Chapter 192: The Darkness
Hamilton slowly peeked out from beneath the covers.
At first, all he saw was a shadow pooled near the bed, darkness bending around it in a shape that seemed to swallow the dim light of the room. It was terrifying in the way the unknown always was, wrong in a way that made even the air feel tense.
Then the shadow reached toward Aveline and rested a hand against her forehead, and something about it flickered. The darkness wavered as if it could no longer cling properly to the form beneath it.
Hamilton crouched lower at once and began scratching at Aveline with all four limbs, nudging, pawing, trying anything he could think of to rouse her.
But Aveline did not stir.
The shadow flickered again.
This time it shuddered violently, as though the darkness itself were being peeled away. And then, with a sudden blinding flare of light, the shape broke apart.
When the brightness settled, the figure standing by the bed was no longer a shadow at all.
It was a man.
The King.
Hamilton let out a soundless panic and immediately squeezed himself farther beneath the blanket, pressing close against Aveline as if his body alone could shield her.

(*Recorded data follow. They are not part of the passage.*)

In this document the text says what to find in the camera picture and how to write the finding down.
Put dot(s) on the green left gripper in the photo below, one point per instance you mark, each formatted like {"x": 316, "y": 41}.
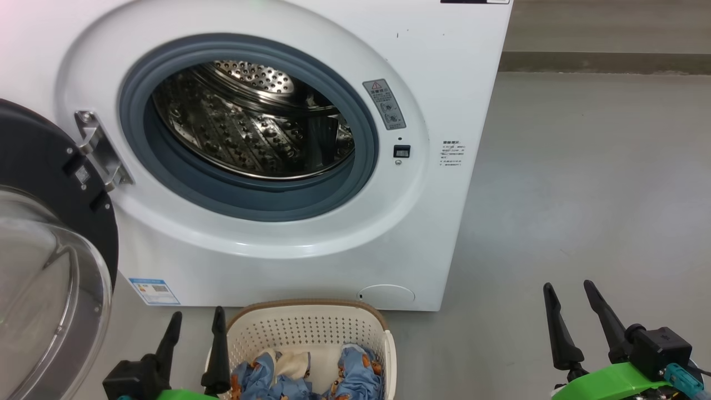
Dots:
{"x": 186, "y": 395}

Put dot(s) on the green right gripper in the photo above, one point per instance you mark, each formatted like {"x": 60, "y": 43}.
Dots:
{"x": 605, "y": 383}

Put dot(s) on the blue bear-print garment cream lining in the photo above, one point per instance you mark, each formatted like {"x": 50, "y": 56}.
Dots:
{"x": 266, "y": 375}

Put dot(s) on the dark grey round washer door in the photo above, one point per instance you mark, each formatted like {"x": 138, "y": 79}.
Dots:
{"x": 39, "y": 166}

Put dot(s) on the cream perforated laundry basket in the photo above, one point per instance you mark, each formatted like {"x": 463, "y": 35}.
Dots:
{"x": 305, "y": 328}

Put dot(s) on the white front-load washing machine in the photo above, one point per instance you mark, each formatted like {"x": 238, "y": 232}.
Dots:
{"x": 433, "y": 211}

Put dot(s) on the silver metal door hinge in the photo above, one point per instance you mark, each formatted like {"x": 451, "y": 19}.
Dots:
{"x": 103, "y": 150}

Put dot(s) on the grey rubber door gasket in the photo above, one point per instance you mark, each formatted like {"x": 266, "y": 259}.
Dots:
{"x": 355, "y": 183}

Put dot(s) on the black door latch socket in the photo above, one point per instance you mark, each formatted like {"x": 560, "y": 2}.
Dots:
{"x": 401, "y": 151}

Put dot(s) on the blue energy label sticker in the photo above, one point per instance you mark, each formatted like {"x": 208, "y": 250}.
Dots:
{"x": 154, "y": 291}

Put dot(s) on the round white filter cover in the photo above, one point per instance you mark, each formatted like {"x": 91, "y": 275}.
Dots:
{"x": 386, "y": 294}

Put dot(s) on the stainless steel washer drum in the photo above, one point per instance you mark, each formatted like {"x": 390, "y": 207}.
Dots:
{"x": 239, "y": 128}

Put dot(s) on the grey warning sticker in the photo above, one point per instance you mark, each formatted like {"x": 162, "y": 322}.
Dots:
{"x": 384, "y": 104}

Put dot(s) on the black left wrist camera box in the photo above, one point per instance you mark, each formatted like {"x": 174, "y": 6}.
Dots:
{"x": 128, "y": 380}

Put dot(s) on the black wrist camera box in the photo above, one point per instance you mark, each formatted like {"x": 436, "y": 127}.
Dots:
{"x": 128, "y": 380}
{"x": 658, "y": 350}

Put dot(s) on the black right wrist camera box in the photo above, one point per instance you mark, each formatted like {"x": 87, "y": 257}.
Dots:
{"x": 658, "y": 350}

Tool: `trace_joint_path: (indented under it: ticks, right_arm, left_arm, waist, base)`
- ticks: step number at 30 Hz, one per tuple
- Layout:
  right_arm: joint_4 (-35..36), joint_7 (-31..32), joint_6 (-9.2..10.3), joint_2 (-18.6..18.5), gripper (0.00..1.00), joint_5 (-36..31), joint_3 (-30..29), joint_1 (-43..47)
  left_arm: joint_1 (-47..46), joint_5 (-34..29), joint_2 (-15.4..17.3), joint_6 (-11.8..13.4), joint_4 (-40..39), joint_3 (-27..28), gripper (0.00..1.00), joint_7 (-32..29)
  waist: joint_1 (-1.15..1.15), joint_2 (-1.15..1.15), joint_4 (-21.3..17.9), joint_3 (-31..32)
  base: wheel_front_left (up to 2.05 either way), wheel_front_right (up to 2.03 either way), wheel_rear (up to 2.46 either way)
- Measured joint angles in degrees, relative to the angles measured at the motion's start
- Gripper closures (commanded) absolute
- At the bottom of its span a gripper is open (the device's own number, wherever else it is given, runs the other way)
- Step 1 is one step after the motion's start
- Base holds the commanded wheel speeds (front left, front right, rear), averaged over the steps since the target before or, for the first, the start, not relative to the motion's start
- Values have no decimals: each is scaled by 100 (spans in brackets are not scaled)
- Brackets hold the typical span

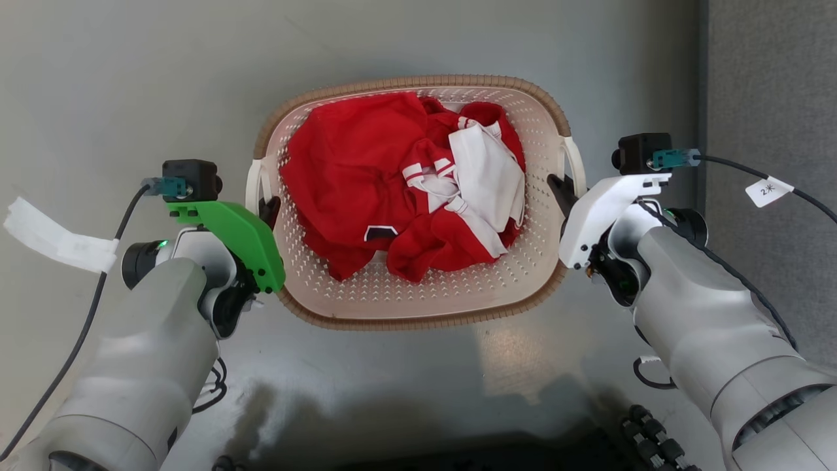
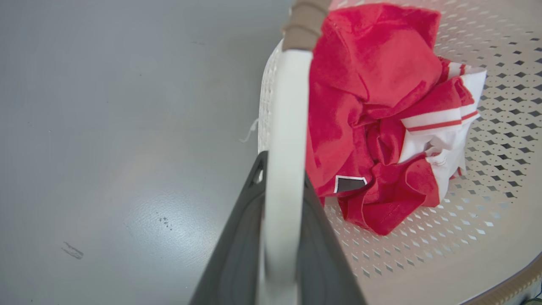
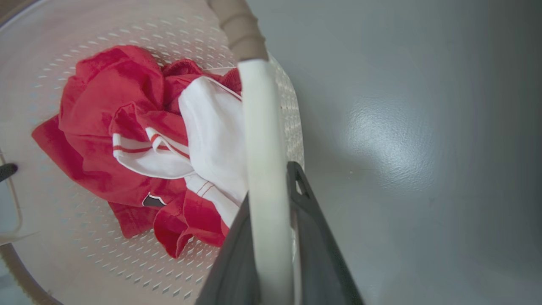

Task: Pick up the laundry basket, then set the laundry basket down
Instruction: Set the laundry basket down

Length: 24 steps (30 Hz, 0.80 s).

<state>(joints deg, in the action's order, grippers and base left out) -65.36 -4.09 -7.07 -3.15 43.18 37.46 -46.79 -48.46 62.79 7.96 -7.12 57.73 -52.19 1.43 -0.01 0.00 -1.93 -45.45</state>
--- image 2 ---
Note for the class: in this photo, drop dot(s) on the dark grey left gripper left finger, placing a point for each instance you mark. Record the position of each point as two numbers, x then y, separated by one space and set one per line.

He nudged her again with his nose, more urgently this time, willing her to wake, because whatever stood beside the bed did not belong in a sleeping girl’s room in the dead of night.
Meanwhile, in the dream world, Aveline and Theron were still walking through the meadow together.
"This is your place," Theron said.
Aveline turned her head toward him, her brows lifting with quiet curiosity. "Really?"
He gave her a look, one that was half amusement and half something softer, then tilted his brow. "Want to see my place?"
Aveline’s lips quirked. "Why does that sound scandalous?"
Theron shook his head, though the movement could not quite hide the way his expression softened when he looked at her.
This woman. This impossibly adorable, impossible woman. Nothing ever went the way he expected with her. She surprised him at every turn, and for reasons he did not fully understand, he loved every second of it.
He took her hand.
It felt warm.
Soft.
Softer than his own.
He still did not understand how a dream could feel this real, how the touch of her fingers could settle so naturally into his palm that it made the rest of the world seem almost irrelevant.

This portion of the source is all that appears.